## Problem description
The word "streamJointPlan" appears in some lines of the records below; state how many lines, and nothing else.

Collection entries
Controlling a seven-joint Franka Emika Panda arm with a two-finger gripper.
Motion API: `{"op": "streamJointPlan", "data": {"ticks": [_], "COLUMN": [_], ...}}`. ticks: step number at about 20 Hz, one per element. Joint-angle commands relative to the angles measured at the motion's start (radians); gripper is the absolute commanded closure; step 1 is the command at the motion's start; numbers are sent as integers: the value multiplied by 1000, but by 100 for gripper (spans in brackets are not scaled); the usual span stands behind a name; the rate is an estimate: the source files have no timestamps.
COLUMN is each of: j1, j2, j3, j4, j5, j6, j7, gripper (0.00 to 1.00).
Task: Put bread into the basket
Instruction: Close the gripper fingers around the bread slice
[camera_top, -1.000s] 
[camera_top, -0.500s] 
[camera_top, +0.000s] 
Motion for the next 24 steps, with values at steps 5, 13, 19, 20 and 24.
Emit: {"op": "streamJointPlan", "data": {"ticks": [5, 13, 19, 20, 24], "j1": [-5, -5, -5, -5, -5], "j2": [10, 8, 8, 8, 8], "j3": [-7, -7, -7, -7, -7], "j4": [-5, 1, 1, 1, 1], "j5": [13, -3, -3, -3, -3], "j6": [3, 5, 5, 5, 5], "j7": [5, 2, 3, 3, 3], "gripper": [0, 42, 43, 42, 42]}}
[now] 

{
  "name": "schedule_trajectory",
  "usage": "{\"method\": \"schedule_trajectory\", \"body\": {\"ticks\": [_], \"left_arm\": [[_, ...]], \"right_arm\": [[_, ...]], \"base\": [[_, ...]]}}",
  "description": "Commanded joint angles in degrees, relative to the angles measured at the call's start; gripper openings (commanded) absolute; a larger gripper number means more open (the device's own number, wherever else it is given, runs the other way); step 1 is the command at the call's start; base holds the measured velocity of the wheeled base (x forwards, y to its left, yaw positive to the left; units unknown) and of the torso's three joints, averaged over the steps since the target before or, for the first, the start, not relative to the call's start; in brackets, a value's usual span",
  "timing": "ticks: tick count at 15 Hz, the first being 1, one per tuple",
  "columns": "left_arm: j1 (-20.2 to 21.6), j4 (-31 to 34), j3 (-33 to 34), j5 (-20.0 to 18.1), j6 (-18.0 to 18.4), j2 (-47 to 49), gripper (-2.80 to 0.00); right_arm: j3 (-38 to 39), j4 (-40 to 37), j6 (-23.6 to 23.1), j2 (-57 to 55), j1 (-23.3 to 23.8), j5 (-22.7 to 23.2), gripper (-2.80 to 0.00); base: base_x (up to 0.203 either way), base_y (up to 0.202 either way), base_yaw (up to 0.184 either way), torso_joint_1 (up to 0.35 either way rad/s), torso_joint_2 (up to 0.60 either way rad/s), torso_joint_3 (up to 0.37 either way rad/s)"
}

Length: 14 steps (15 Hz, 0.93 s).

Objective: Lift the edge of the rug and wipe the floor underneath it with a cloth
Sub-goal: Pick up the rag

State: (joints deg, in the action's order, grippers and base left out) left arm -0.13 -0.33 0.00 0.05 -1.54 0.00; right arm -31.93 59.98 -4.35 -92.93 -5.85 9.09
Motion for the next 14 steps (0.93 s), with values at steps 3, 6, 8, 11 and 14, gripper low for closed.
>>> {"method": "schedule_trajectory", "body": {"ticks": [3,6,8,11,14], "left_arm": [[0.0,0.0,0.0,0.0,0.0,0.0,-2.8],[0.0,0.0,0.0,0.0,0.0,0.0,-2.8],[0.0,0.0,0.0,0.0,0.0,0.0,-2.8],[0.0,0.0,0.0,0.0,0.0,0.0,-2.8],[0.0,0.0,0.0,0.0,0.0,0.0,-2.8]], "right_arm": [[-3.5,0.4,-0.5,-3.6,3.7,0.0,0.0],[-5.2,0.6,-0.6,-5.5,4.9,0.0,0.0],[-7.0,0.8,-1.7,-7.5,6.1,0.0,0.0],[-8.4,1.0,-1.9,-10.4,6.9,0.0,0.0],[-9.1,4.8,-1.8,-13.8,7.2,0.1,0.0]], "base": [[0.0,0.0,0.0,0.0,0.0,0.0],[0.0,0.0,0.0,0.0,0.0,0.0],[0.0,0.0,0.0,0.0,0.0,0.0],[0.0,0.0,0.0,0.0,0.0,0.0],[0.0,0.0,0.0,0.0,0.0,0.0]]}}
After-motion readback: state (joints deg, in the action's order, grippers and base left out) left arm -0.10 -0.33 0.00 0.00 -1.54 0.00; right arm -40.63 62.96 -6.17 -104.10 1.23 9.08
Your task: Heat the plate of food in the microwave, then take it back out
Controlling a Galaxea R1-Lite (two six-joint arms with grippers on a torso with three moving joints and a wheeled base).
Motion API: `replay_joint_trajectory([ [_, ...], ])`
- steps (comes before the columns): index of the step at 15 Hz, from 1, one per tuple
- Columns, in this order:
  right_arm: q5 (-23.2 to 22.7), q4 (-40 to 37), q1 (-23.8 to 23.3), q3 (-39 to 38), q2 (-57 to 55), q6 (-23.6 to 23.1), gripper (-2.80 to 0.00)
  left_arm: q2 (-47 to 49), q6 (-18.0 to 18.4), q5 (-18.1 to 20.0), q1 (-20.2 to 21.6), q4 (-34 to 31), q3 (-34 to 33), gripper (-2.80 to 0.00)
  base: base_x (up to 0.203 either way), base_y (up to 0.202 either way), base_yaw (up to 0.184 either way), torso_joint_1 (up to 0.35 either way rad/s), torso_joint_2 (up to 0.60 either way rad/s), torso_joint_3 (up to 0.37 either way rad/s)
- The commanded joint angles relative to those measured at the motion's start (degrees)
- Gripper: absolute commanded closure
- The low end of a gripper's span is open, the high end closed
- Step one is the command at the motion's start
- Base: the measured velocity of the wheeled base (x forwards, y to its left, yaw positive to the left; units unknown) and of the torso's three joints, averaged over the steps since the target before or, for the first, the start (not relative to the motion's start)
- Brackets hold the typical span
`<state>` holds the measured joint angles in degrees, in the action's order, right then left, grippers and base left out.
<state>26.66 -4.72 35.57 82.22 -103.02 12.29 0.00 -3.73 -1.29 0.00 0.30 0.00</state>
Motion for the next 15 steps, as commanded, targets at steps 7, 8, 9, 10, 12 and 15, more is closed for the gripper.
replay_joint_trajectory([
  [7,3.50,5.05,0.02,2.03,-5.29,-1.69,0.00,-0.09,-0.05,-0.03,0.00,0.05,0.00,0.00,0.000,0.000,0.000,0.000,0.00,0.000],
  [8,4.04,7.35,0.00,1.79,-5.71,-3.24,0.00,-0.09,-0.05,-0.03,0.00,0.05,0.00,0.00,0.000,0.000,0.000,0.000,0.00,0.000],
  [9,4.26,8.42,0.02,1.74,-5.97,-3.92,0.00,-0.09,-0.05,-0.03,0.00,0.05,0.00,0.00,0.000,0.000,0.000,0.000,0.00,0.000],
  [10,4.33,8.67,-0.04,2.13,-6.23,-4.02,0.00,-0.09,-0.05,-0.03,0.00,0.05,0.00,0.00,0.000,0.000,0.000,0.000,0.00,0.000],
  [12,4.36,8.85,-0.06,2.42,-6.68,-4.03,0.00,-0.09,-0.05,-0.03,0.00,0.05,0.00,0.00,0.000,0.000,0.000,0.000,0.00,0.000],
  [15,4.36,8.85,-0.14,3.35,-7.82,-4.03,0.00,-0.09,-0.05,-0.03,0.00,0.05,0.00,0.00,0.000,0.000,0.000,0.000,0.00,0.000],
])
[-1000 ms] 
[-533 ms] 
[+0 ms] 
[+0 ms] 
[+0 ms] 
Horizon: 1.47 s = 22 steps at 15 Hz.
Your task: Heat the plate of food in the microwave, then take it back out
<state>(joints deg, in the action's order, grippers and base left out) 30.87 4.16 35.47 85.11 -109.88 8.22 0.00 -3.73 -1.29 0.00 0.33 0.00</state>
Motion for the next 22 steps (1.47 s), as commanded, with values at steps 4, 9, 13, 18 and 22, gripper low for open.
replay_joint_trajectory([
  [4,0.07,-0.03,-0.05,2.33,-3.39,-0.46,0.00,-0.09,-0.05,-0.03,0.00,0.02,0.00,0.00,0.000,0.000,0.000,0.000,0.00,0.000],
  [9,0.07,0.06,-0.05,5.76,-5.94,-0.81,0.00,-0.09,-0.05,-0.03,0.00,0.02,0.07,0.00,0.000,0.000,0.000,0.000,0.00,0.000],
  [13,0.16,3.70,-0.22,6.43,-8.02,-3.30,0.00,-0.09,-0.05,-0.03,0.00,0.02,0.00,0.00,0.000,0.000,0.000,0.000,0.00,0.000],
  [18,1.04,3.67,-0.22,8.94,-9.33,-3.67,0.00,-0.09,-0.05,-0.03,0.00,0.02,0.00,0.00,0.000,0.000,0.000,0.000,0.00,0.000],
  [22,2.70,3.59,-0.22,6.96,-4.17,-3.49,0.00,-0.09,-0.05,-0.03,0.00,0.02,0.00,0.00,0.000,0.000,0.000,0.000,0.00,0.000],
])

## Exercise output
2